Мама считалась умной и передовой женщиной; об этом знали все в город, знали также и то, что детей своих она «ведет образцово» и что, ради них, она поставила крест на своей личной жизни.

Об этом нередко напоминала нам и mademoiselle Clotilde, говоря: «eroyez moi bien, que се n'est pas chaque jour, qu'on trouve une mere pareille!»[24]

Сама она в последнее время как-то перестала вспоминать и не любила говорить о своей семье, т. е., вернее, о своей матери. Лишь сгоряча, после одного полученного ею из дома письма, она с возмущением сказала маме, что ее мать, несмотря на взрослых детей, вторично вышла замуж и что ее избранник даже моложе ее.

Своей матери она почти совсем перестала писать, но сестре и братьям непосредственно стала посылать свои сбережения, чтобы они могли докончить свое образование.

Теперь она более широко могла помогать им, так как, занимаясь с нами только в утренние часы, имела много свободного времени для частных уроков в городе, к чему ее вполне поощряла мама.
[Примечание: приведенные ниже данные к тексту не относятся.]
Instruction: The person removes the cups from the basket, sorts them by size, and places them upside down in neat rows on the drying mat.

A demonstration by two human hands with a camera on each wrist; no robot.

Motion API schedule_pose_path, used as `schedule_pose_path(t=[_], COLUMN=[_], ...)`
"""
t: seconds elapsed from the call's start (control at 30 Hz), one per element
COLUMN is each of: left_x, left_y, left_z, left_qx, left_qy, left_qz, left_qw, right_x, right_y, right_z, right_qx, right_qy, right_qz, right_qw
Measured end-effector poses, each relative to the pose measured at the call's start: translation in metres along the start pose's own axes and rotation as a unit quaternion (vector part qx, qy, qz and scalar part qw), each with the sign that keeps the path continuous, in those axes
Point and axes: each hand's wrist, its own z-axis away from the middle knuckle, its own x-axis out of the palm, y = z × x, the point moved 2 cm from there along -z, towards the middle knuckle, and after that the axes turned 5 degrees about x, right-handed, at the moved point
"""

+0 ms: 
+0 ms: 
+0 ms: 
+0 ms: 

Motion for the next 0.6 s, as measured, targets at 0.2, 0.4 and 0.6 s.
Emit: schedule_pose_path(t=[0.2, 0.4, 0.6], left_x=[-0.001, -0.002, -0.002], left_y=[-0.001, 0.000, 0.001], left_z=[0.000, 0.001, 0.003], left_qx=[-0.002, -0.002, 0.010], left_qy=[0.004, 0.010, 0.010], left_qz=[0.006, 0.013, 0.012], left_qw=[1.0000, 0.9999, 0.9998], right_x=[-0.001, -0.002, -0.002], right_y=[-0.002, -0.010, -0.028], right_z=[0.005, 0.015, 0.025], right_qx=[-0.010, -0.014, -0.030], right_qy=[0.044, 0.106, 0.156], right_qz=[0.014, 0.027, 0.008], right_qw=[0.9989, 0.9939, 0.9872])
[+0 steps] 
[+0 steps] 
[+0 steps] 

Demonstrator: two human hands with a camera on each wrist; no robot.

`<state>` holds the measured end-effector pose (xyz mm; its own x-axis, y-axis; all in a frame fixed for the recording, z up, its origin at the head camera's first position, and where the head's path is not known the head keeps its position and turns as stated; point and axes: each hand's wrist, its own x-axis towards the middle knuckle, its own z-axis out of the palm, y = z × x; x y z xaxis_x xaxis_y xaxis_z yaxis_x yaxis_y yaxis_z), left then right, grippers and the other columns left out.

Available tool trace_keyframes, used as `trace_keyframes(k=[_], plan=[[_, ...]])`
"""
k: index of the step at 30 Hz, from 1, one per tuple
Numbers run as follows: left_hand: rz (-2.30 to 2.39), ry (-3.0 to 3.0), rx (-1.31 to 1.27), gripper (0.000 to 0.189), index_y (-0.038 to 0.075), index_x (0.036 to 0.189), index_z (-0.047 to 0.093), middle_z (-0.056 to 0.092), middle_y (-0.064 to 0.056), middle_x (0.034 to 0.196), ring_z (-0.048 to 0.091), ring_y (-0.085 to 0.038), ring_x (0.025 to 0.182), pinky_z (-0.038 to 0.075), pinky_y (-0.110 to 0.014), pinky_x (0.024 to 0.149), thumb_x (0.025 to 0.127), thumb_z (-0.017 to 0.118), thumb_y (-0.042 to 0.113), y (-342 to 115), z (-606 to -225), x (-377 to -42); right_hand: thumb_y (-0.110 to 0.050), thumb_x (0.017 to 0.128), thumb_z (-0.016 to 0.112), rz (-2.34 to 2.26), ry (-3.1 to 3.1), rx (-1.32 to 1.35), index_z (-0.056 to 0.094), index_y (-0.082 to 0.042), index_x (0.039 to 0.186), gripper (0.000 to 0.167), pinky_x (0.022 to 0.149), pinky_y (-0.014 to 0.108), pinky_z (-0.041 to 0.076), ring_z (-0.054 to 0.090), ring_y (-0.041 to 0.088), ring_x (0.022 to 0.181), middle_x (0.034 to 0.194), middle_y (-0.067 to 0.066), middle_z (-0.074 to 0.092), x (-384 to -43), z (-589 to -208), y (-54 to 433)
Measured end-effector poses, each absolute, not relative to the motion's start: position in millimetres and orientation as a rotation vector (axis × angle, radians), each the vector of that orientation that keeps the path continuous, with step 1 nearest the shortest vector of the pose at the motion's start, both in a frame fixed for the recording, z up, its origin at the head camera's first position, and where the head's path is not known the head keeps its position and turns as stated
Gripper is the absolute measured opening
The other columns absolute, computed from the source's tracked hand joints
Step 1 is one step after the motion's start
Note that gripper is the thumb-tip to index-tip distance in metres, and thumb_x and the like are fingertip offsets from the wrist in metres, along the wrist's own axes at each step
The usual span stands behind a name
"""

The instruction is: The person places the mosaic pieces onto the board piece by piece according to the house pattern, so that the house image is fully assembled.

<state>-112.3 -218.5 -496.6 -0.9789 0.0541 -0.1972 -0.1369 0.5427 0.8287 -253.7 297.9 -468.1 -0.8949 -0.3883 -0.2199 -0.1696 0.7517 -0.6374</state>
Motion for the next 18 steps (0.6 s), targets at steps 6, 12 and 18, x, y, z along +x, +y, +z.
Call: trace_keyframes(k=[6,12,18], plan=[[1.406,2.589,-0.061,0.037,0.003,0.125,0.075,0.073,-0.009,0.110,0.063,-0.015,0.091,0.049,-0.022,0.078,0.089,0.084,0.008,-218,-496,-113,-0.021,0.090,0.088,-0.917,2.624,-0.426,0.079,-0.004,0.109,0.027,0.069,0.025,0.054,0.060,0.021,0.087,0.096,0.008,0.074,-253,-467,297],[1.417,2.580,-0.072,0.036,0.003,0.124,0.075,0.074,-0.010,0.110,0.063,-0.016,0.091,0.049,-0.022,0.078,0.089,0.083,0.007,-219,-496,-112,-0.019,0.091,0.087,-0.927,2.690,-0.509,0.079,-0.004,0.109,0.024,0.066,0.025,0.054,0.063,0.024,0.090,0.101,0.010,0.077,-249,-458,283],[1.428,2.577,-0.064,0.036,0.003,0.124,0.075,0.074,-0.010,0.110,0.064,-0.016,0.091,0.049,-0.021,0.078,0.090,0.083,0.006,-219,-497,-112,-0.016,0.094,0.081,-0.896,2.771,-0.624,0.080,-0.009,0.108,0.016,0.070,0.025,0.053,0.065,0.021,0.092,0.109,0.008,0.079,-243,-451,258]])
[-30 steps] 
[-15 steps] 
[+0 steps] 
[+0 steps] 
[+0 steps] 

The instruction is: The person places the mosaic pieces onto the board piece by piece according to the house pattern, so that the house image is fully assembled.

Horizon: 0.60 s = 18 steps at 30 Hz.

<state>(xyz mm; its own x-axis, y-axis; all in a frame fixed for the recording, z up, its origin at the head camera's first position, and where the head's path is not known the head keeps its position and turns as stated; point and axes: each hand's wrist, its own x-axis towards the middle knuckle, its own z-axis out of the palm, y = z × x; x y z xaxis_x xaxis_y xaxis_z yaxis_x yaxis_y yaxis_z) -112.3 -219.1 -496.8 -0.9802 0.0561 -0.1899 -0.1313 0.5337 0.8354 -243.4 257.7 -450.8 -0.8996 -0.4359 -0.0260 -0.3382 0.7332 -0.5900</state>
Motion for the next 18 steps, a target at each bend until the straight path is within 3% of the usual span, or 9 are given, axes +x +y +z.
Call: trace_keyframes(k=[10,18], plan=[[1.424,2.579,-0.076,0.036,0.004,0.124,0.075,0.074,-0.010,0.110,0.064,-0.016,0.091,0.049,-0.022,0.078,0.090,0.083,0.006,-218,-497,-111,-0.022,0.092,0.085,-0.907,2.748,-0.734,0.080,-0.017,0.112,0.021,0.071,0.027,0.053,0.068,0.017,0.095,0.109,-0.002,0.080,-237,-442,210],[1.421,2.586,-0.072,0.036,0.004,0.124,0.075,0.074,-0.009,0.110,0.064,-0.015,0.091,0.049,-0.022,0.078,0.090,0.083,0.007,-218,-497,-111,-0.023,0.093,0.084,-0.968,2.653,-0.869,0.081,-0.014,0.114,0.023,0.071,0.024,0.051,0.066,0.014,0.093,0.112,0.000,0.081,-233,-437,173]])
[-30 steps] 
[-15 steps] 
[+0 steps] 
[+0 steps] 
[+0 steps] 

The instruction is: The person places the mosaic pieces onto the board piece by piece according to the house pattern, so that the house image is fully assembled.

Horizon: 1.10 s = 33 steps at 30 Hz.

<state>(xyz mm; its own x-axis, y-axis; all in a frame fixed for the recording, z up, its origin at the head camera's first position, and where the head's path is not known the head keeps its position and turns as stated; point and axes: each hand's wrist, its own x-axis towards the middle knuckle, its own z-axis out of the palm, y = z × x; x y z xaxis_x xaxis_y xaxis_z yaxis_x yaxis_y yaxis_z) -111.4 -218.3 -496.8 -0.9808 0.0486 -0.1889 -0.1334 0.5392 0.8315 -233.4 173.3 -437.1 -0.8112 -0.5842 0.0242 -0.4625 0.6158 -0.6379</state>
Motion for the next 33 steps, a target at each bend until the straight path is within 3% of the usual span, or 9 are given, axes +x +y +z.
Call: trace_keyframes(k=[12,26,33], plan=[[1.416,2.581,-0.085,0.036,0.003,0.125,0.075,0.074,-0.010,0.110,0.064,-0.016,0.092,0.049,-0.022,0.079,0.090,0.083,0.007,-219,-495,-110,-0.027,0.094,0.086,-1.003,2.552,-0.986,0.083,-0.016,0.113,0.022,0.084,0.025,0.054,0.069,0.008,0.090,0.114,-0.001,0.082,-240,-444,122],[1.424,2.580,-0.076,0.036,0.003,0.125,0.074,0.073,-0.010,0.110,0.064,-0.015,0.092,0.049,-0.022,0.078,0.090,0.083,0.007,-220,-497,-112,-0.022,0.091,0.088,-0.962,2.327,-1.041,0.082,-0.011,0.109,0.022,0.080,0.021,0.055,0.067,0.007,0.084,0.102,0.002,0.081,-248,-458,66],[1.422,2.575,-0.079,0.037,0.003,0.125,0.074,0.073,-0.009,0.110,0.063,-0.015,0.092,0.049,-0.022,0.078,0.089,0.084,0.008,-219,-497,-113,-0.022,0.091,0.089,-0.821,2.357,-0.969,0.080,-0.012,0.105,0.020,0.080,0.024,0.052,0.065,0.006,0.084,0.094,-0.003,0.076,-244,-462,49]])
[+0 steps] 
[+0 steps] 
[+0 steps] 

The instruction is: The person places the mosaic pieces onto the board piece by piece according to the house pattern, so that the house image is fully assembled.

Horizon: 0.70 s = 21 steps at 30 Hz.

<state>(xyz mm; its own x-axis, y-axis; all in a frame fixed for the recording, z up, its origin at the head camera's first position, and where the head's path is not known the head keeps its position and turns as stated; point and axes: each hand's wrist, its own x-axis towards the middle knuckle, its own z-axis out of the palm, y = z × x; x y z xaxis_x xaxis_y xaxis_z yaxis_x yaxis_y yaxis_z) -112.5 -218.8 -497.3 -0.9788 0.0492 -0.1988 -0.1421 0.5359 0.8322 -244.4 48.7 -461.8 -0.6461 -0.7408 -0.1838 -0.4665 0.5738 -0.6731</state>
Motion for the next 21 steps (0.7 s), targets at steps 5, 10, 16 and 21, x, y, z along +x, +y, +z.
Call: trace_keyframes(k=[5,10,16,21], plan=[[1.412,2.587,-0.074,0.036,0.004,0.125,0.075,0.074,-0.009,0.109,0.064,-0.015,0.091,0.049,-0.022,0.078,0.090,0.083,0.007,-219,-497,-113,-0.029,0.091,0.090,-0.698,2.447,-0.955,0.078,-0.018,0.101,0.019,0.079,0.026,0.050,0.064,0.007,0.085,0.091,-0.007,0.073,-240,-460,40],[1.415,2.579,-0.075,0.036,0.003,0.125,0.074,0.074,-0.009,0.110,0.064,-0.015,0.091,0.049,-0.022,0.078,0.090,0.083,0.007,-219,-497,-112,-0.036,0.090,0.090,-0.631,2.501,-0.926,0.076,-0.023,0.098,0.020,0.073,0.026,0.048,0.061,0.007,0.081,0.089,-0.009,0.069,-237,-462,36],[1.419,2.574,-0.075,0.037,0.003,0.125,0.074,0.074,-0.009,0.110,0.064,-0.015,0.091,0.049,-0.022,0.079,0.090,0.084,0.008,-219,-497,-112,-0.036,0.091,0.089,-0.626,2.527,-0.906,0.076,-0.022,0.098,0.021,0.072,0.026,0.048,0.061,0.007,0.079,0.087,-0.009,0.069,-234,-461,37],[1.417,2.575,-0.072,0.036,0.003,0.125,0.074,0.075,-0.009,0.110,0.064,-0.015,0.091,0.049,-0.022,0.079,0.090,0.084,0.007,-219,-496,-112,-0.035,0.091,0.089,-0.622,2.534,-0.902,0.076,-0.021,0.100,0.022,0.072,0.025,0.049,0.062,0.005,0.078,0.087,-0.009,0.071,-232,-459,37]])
Она была неутомима и во всякую погоду с большим зонтиком в руках, всегда пешком, вымаривала десятки верст в течение дня.

Ее приглашали нарасхват, так как ее репутация, как учительницы, стояла очень высоко.

Она даже подумывала о том, не выписать ли свою младшую сестру Луизу, которой нашлось бы, через край, работы в Николаеве.